Nintendo Entertainment System
Created | Updated Jan 28, 2002
Atari, now failing as a company with their new "quantity over quality" technique, is offered to market the Famicom in the US by Nintendo. Atari declines, instead deciding to stake their fortune in the soon-to-be-doomed Atari 7800. Big mistake. Nintendo then decides to market the console themselves.
As part of the Famicom-to-NES conversion, Nintendo creates the first lockout device, 10NES, which was stored in each NES cartridge to prevent illegal and unlicenced cartridges from working on the NES.

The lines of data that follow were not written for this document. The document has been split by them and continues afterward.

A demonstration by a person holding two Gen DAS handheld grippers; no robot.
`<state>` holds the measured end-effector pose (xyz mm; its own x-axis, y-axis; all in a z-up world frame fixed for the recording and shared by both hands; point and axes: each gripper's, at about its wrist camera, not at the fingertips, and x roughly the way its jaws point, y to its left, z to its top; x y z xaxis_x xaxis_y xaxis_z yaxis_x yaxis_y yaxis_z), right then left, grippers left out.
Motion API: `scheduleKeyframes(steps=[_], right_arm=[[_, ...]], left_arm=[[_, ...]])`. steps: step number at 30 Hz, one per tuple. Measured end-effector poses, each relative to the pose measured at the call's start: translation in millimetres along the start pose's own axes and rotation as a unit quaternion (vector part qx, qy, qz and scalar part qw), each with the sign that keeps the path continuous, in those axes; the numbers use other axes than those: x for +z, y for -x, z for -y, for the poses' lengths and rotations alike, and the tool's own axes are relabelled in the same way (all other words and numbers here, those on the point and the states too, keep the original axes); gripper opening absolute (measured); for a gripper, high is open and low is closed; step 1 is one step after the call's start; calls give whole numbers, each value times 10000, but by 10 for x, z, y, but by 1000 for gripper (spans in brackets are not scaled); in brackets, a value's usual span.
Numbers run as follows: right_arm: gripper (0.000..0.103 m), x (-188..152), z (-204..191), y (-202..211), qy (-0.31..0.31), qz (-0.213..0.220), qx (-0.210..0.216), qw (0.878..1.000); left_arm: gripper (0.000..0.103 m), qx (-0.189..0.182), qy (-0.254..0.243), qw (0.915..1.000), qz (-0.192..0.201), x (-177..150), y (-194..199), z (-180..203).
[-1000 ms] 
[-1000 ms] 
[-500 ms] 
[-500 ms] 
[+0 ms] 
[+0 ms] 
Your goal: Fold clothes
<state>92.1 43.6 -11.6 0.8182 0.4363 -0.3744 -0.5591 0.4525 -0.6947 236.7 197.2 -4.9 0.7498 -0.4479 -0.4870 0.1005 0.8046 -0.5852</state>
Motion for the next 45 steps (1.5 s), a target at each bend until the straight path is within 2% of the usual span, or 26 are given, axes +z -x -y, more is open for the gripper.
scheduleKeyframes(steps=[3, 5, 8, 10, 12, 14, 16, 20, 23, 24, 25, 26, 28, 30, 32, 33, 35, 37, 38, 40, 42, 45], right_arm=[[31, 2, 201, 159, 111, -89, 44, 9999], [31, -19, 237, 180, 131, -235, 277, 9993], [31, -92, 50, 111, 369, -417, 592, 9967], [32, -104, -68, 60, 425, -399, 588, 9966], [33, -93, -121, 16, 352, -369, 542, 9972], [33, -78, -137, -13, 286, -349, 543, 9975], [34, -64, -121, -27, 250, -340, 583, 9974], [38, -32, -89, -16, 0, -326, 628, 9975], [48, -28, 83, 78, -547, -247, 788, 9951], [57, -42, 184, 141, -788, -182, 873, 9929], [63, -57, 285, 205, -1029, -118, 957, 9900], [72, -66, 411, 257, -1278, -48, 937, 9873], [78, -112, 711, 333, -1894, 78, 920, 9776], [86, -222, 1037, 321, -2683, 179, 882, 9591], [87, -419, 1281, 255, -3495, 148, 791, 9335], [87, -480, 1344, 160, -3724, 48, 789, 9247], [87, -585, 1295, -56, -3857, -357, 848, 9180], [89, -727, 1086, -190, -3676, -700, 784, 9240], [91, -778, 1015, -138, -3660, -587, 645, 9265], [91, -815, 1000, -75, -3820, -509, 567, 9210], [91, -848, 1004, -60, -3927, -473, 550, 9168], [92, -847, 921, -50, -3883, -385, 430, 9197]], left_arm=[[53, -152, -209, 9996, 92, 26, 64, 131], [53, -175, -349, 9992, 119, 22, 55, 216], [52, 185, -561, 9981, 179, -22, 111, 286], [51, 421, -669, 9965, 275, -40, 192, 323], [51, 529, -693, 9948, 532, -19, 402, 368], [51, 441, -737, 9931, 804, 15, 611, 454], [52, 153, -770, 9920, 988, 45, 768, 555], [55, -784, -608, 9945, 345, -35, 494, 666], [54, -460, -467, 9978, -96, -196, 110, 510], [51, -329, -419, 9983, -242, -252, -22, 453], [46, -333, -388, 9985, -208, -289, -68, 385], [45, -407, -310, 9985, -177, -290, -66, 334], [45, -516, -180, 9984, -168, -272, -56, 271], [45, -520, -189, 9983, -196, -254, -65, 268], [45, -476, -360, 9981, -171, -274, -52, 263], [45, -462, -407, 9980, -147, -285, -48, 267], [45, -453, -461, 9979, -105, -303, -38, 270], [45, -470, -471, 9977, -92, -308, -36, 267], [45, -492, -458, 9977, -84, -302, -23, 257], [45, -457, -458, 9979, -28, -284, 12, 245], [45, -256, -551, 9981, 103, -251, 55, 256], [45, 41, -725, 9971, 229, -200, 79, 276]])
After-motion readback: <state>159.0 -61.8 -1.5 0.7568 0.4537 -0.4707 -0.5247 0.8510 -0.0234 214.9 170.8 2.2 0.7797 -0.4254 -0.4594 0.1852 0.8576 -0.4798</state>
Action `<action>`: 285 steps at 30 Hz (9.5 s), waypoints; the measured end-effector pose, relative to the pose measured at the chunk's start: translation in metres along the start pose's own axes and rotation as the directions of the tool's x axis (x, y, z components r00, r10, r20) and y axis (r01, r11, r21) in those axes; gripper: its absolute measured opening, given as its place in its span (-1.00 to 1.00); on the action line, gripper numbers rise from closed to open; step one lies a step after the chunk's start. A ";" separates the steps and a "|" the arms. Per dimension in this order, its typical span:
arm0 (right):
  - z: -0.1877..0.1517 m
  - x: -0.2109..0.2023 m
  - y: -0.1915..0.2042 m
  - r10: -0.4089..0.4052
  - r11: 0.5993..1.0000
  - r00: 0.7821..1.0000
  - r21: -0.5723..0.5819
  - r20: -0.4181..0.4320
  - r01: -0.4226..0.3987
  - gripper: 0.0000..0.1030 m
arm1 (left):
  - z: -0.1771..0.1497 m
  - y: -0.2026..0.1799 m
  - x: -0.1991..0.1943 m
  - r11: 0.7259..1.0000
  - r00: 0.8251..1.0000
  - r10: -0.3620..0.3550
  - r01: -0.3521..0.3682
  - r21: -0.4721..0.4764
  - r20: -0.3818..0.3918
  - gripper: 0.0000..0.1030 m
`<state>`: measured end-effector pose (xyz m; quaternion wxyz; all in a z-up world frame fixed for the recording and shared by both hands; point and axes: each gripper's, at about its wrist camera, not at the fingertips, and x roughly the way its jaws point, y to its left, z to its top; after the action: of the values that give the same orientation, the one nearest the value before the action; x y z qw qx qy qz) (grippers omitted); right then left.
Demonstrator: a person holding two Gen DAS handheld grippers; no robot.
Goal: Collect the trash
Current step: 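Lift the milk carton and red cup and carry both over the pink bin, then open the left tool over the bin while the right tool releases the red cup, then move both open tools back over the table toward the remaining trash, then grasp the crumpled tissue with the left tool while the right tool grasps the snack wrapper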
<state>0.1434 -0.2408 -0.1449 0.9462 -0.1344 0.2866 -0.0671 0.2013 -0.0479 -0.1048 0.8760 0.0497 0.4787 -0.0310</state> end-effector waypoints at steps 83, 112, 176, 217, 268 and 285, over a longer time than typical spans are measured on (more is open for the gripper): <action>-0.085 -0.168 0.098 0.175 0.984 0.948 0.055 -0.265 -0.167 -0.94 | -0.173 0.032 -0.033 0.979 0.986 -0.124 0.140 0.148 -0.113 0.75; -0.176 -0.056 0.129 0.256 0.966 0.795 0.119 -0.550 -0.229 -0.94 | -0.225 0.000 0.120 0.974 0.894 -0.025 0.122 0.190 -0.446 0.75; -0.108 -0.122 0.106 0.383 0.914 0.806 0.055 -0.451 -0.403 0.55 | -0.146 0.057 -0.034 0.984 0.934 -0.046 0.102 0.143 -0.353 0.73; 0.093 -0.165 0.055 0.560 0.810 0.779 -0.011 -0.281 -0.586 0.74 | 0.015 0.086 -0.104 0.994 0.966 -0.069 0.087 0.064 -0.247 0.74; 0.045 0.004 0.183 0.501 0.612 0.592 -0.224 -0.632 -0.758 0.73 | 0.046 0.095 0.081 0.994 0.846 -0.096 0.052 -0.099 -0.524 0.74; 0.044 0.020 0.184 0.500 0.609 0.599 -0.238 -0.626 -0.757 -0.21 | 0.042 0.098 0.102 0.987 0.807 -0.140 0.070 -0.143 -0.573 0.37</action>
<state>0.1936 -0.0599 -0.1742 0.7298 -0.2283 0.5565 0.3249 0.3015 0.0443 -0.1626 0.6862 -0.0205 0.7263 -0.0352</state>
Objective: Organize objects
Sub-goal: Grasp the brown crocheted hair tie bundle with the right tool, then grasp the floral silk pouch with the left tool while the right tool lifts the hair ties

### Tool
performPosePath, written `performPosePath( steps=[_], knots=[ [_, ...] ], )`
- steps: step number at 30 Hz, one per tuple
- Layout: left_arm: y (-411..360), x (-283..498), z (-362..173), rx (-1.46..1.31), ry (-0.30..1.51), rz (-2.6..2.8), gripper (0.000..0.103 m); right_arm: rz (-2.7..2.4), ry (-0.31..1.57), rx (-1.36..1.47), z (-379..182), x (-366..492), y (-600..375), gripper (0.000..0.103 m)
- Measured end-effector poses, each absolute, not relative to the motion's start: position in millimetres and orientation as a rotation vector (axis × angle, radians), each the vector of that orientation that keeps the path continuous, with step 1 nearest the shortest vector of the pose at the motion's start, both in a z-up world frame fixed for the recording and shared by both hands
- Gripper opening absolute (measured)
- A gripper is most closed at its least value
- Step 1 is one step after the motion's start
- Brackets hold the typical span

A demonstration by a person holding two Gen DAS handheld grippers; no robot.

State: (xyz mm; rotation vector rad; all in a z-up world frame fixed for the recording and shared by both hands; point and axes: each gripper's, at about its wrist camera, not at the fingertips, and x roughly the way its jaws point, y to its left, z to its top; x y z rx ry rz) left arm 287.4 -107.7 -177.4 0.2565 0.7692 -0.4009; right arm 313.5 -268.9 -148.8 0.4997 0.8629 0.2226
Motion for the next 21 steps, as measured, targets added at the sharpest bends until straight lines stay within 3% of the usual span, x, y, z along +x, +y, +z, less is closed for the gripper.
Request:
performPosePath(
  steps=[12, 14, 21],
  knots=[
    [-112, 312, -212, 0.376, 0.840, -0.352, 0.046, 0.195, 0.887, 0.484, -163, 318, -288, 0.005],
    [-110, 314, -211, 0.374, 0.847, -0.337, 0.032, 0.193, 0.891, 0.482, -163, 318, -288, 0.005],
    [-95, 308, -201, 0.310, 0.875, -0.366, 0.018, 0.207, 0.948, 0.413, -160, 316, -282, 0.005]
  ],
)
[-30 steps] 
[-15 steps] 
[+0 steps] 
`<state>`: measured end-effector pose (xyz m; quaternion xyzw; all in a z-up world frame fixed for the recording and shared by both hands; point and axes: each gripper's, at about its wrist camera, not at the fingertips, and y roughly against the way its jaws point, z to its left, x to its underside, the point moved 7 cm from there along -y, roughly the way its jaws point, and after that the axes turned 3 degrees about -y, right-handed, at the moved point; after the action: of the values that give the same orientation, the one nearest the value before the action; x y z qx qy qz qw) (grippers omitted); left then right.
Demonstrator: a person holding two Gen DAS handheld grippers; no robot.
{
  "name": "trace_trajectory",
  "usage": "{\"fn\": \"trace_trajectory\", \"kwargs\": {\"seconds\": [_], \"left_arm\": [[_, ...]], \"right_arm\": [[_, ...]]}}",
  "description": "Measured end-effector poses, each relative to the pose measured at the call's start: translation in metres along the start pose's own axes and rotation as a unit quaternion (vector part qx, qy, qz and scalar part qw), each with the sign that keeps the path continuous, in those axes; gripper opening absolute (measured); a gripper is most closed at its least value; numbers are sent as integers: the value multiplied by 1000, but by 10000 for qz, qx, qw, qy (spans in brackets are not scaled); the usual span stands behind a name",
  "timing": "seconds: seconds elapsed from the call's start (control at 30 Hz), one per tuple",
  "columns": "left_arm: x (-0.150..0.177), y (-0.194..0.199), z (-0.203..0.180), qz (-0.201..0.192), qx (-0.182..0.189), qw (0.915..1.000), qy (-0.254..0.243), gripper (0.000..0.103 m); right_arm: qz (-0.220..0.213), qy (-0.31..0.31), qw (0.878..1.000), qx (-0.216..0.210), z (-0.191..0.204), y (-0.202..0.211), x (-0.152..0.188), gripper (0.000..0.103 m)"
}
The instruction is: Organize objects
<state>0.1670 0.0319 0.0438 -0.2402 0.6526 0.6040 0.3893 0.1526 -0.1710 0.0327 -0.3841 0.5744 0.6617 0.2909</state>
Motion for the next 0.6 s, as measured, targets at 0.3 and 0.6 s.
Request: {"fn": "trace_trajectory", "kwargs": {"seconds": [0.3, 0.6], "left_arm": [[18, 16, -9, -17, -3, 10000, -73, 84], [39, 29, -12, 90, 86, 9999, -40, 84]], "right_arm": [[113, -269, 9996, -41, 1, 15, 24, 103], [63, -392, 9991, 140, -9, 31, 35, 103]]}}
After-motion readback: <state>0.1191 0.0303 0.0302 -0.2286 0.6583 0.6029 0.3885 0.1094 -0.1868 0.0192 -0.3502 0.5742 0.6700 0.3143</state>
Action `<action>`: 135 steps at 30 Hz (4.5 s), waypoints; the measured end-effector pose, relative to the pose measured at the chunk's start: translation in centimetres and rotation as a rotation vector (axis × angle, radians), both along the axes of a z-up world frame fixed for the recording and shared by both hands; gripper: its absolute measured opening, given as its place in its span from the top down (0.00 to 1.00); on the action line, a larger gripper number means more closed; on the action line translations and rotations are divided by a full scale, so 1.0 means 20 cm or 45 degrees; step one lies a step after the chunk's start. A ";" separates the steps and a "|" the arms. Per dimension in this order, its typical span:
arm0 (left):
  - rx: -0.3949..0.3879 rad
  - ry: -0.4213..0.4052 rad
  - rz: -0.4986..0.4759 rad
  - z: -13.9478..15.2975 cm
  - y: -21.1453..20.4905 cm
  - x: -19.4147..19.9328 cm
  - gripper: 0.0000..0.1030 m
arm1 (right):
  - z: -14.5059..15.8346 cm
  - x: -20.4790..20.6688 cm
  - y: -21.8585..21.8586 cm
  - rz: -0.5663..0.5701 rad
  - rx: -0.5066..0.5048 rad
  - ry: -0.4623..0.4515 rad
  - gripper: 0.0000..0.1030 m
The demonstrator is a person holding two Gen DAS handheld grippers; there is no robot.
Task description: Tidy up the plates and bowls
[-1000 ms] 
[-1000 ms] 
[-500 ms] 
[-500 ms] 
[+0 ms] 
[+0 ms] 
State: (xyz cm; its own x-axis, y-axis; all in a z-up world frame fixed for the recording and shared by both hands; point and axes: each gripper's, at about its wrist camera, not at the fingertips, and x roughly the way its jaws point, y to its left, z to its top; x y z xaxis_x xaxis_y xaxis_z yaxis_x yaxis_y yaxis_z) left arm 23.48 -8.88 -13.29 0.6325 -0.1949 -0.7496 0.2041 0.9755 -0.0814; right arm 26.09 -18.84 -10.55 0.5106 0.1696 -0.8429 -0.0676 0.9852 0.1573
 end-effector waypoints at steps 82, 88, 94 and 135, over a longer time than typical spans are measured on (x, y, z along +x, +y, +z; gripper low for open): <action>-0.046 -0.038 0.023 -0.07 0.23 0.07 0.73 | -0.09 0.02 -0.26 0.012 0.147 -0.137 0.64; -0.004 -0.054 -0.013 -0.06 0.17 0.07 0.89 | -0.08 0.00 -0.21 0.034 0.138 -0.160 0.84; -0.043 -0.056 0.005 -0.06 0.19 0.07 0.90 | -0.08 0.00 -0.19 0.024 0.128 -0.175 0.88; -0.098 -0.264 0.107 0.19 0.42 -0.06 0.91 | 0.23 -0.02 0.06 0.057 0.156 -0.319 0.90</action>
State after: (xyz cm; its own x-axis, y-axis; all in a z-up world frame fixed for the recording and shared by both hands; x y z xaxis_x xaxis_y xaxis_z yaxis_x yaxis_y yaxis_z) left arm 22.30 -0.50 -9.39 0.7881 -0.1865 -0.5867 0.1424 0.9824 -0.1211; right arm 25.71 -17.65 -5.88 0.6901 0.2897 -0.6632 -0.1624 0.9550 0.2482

In 1985, the NES is released in America. People are reluctant to buy it, still recovering from "the great crash." Soon enough, buyers decide to trust this new company and buy it, among some new and popular games, such as the original Super Mario Bros. It quickly establishes itself as the dominant console, beating all others in sales 10:1.
The NES was an 8-bit cartridge-based console. It's popularity rose not because of superior power (the Sega Master System, released around the same time was more powerful but less popular), but because of Nintendo's successful first-party games and special long term agreements with popular third-party developers such as Capcom.
The NES was officially discontinued in 1995, making it's OLS (Official Life Span, my own term) 11 years. It's SLS (Supported Life Span, also my term) was 6 years, lasting from it's rise in popularity in 1986, to it's inevitable decline in 1992. The decline was caused by the advent of newer 16-bit systems, such as the Sega Genesis and Nintendo's own Super NES.